Extension Activity: Your Turn to Decide 

Goes deeper if time allows.

Socratic Seminar. Debate: "Should an unelected Supreme Court have the final word on what the Constitution means?" Have students prepare evidence from both Marshall's and Jefferson's perspectives, and argue the side they personally disagree with.  

Op-Ed. Students write 500 words on "Is judicial review good for democracy?" Or, as a citizen in 1803, they write a letter to the editor reacting to the ruling using only what people knew at the time. Trade drafts with someone who took the opposite view. 

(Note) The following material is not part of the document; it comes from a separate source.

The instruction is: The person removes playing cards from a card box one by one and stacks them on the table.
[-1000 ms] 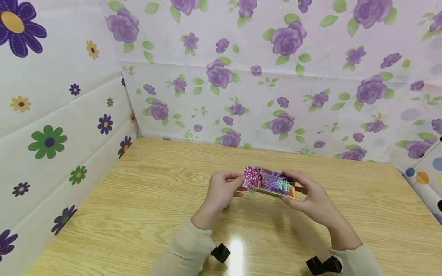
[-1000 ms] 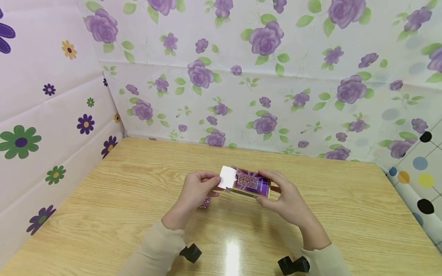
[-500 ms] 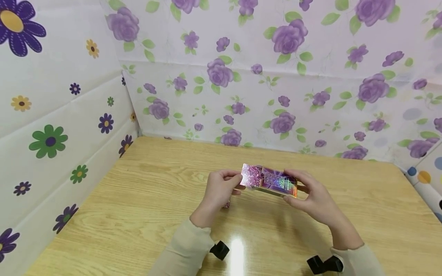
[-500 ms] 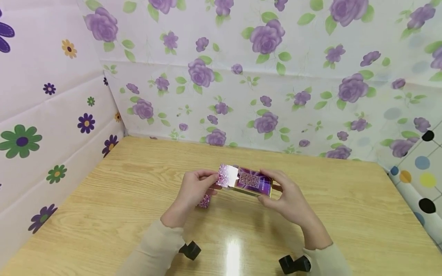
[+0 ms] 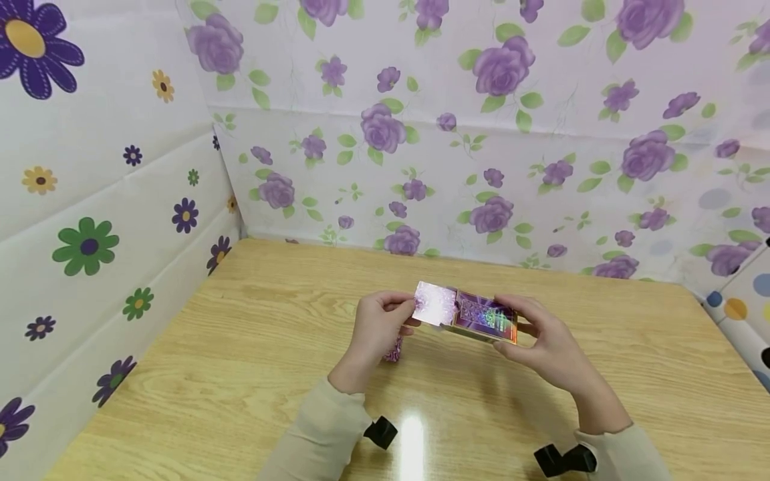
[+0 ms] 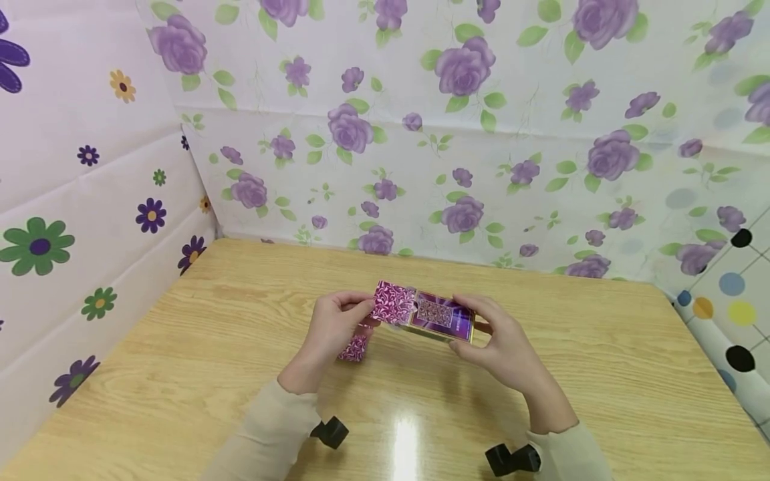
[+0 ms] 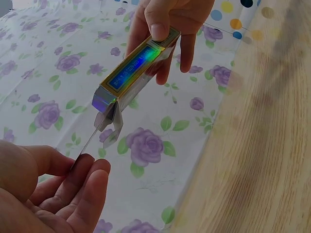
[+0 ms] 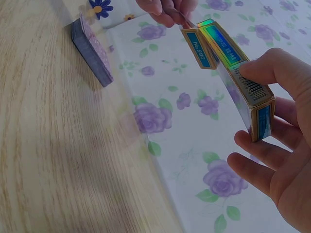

Teach Judicial Review: Supreme Court Lesson Plans

If this sparked questions about where the Court's power comes from and how it uses it, here's where to take your students next.

Frequently Asked Questions

What was Marbury v. Madison? Marbury v. Madison (1803) was a U.S. Supreme Court case in which Chief Justice John Marshall established judicial review, the power of courts to declare laws unconstitutional. 

What is judicial review, and where does it come from? Judicial review is the authority of courts to strike down laws and government actions that conflict with the Constitution. It isn't written in the Constitution; the Supreme Court established it in Marbury v. Madison in 1803. 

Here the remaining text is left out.